WHAT TO PRODUCE >> Work out how many lines of the material below mention the word "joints"; reply with the number only.

SUPPLIED RECORDS >>
**********

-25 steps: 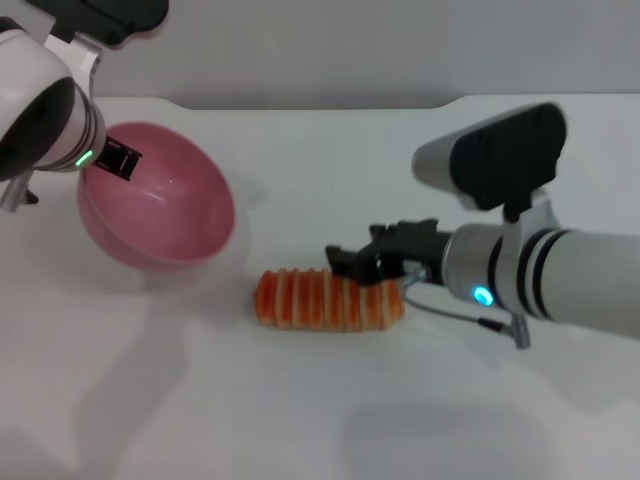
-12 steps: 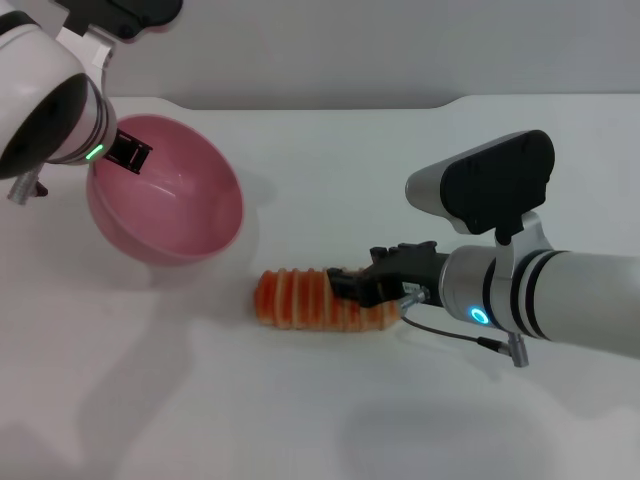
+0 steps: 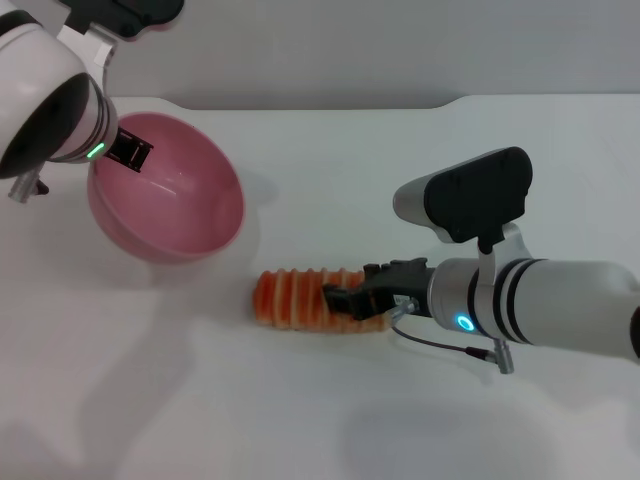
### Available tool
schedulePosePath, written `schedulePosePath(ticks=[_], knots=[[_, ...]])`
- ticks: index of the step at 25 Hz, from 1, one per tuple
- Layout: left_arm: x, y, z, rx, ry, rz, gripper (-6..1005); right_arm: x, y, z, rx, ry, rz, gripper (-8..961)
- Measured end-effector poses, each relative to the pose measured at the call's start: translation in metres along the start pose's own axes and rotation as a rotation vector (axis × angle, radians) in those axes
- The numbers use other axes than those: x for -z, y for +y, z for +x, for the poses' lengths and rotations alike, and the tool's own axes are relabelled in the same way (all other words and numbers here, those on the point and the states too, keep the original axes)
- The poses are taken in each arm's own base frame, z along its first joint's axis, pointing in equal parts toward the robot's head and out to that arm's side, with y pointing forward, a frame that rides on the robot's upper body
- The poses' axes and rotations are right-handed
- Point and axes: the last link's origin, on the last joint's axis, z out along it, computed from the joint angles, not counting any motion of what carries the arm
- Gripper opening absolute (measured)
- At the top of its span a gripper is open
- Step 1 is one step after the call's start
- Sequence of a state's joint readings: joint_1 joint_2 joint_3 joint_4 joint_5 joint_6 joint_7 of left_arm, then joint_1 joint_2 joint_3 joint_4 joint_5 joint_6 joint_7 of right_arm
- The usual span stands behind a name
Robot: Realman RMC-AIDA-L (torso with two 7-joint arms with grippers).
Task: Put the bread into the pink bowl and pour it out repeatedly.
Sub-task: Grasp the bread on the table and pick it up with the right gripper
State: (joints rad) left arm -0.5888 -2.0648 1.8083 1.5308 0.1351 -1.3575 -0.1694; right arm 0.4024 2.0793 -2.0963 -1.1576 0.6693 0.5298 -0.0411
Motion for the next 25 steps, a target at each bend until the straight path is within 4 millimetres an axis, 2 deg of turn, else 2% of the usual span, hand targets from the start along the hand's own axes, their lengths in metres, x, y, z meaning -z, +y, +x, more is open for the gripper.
schedulePosePath(ticks=[16,21,25], knots=[[0.000,0.001,0.002,-0.001,0.009,-0.002,48,-0.002,-0.003,0.000,0.051,0.027,0.005,496],[0.000,0.005,0.003,-0.003,0.022,-0.013,47,0.006,-0.001,-0.004,0.080,-0.002,0.015,447],[0.000,0.005,0.003,-0.001,0.024,-0.016,47,0.024,-0.003,-0.013,0.094,-0.050,0.042,413]])
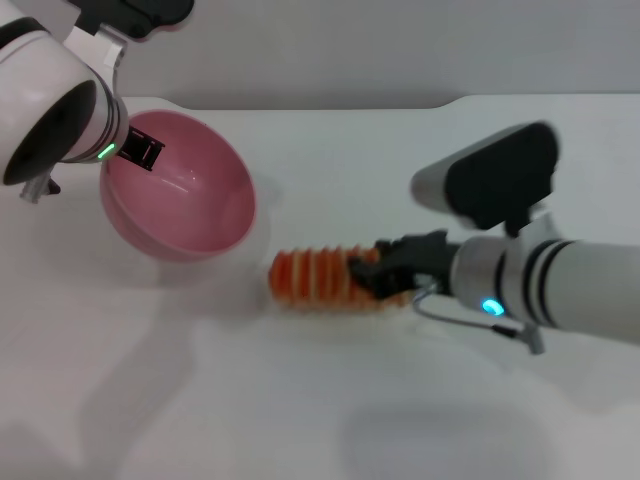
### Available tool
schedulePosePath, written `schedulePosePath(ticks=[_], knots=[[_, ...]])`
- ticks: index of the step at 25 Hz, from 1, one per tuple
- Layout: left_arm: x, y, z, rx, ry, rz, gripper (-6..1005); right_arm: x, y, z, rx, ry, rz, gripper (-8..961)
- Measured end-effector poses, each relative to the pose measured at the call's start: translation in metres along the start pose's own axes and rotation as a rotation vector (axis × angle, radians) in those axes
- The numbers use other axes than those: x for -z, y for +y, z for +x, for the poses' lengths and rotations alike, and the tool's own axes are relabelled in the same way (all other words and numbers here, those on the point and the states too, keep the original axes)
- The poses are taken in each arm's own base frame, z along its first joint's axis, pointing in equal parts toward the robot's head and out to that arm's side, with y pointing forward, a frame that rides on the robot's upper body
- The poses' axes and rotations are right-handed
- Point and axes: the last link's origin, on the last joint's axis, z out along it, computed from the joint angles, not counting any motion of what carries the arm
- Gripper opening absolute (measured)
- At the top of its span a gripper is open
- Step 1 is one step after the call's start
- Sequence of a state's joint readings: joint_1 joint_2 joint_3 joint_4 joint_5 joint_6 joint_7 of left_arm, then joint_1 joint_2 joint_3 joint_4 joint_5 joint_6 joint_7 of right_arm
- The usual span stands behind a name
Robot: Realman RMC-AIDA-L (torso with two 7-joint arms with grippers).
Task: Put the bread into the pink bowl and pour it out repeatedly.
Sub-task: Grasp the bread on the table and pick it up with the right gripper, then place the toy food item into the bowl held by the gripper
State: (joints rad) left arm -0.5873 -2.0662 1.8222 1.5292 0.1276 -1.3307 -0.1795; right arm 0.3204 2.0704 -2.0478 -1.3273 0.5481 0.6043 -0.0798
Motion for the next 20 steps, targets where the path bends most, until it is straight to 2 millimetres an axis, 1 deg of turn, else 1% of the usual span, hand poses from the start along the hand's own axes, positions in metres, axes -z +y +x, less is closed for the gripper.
schedulePosePath(ticks=[3,7,10,13,15,18,19,20], knots=[[0.000,0.000,0.000,0.000,0.001,0.000,47,0.016,-0.006,-0.010,0.009,-0.039,0.039,386],[-0.004,0.001,-0.002,0.001,0.001,-0.006,47,0.032,-0.008,-0.023,0.033,-0.079,0.064,354],[-0.009,0.004,-0.006,-0.003,-0.016,-0.018,48,0.049,-0.006,-0.041,0.057,-0.130,0.072,336],[-0.018,0.011,-0.010,-0.002,-0.030,-0.052,48,0.067,-0.002,-0.059,0.091,-0.188,0.081,318],[-0.019,0.014,-0.010,-0.003,-0.026,-0.064,48,0.078,0.003,-0.071,0.118,-0.226,0.087,304],[-0.019,0.025,-0.009,-0.013,-0.009,-0.108,48,0.085,0.007,-0.081,0.146,-0.257,0.089,278],[-0.016,0.032,-0.006,-0.025,0.010,-0.131,48,0.085,0.008,-0.082,0.150,-0.259,0.088,270],[-0.016,0.032,-0.006,-0.025,0.010,-0.131,48,0.084,0.008,-0.083,0.153,-0.258,0.088,262]])
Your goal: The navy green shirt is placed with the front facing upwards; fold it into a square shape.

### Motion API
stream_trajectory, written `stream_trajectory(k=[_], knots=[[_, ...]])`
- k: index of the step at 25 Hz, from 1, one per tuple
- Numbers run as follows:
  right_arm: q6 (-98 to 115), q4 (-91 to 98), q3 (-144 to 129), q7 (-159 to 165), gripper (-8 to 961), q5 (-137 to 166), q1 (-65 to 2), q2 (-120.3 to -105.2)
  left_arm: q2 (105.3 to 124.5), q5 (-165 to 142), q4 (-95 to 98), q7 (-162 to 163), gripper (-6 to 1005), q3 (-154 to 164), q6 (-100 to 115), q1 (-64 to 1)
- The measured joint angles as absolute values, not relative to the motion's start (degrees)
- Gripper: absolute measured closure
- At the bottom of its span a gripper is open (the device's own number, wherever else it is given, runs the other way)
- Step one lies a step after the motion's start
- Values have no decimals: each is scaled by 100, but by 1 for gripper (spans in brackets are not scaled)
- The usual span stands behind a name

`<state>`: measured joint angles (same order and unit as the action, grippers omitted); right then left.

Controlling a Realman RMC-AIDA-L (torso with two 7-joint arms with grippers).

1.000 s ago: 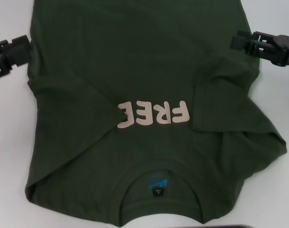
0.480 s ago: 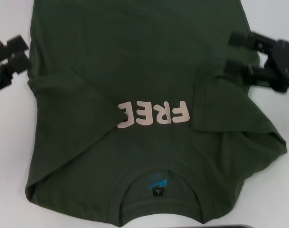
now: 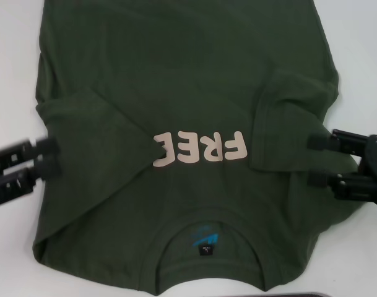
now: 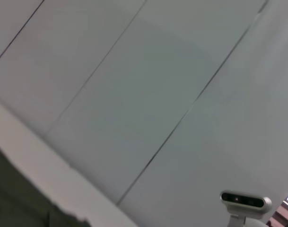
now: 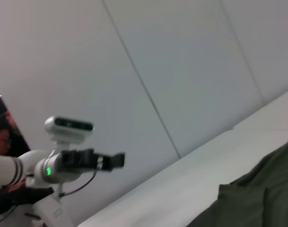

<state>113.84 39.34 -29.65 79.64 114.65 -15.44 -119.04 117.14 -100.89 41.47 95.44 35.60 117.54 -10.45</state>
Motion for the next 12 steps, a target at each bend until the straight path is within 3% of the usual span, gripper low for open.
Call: stream_trajectory(k=[6,12], knots=[[11377,3939,-2823,8464,113,11398,-1496,-11765,11602,-10806,4185,11589,387,3479,11726,-1034],[11372,3979,-2661,9213,113,11379,-1811,-11543,11633,-11125,4238,13241,386,3384,11587,-963]])
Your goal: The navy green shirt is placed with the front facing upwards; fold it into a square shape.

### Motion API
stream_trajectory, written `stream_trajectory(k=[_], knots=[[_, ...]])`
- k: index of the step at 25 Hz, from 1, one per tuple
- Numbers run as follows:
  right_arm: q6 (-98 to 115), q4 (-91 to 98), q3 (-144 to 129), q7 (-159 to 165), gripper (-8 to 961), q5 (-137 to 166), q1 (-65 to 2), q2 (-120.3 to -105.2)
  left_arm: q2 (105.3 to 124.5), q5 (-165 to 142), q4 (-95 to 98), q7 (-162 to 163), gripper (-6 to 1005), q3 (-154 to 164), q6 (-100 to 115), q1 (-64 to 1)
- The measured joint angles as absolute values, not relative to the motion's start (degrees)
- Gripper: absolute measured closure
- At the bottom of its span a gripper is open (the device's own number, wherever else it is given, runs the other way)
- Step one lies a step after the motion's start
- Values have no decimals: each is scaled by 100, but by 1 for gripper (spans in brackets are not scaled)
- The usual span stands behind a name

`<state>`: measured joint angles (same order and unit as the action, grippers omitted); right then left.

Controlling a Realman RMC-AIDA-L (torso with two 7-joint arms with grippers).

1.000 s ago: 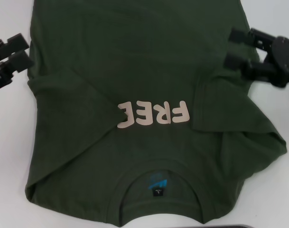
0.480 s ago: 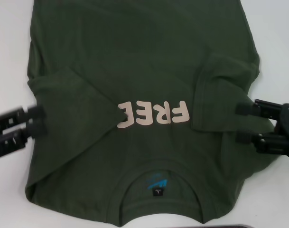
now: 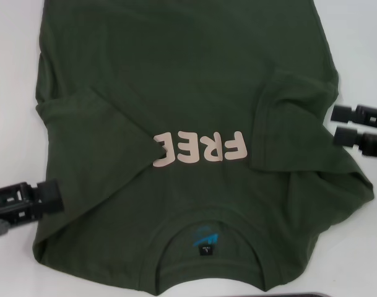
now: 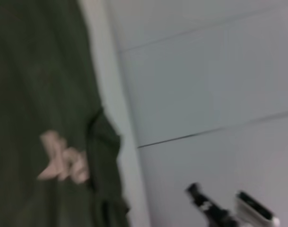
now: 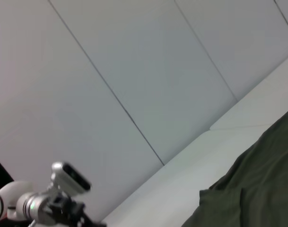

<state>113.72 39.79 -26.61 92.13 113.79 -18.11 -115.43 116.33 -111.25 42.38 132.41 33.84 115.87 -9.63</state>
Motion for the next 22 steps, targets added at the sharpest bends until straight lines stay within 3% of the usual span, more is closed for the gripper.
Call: stream_trajectory(k=[6,22], knots=[[11363,4126,-2553,9520,113,11327,-2077,-11489,11640,-11862,4216,13985,387,3203,11292,-940],[11296,4227,-2419,9615,113,11320,-2180,-11495,11442,-12990,4278,13953,386,2688,11055,-844]])
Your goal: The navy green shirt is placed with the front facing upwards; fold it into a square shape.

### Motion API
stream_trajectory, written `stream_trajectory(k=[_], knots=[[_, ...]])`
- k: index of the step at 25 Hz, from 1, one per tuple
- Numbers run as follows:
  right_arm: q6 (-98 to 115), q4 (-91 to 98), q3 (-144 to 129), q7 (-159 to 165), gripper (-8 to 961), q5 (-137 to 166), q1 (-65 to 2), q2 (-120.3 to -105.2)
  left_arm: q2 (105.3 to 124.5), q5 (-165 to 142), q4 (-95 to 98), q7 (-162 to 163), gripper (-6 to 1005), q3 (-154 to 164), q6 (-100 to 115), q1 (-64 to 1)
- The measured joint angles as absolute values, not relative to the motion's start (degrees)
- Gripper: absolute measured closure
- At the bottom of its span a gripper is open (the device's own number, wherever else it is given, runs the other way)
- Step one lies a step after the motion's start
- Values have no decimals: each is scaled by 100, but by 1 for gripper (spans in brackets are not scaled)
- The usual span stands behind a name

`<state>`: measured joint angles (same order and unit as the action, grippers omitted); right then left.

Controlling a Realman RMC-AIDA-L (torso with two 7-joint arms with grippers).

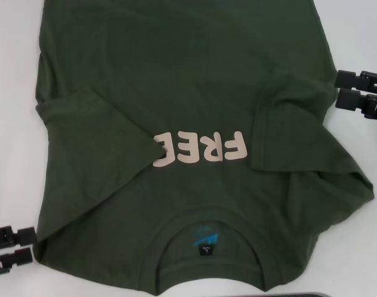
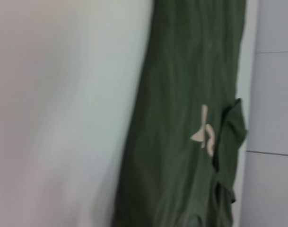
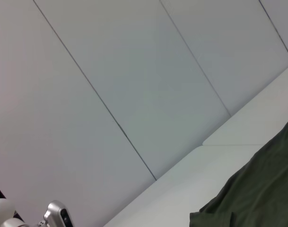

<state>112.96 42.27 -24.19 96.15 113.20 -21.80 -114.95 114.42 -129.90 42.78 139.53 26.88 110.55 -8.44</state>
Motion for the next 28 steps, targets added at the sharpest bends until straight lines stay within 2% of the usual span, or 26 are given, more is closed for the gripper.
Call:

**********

EXPECTED OUTPUT >> 2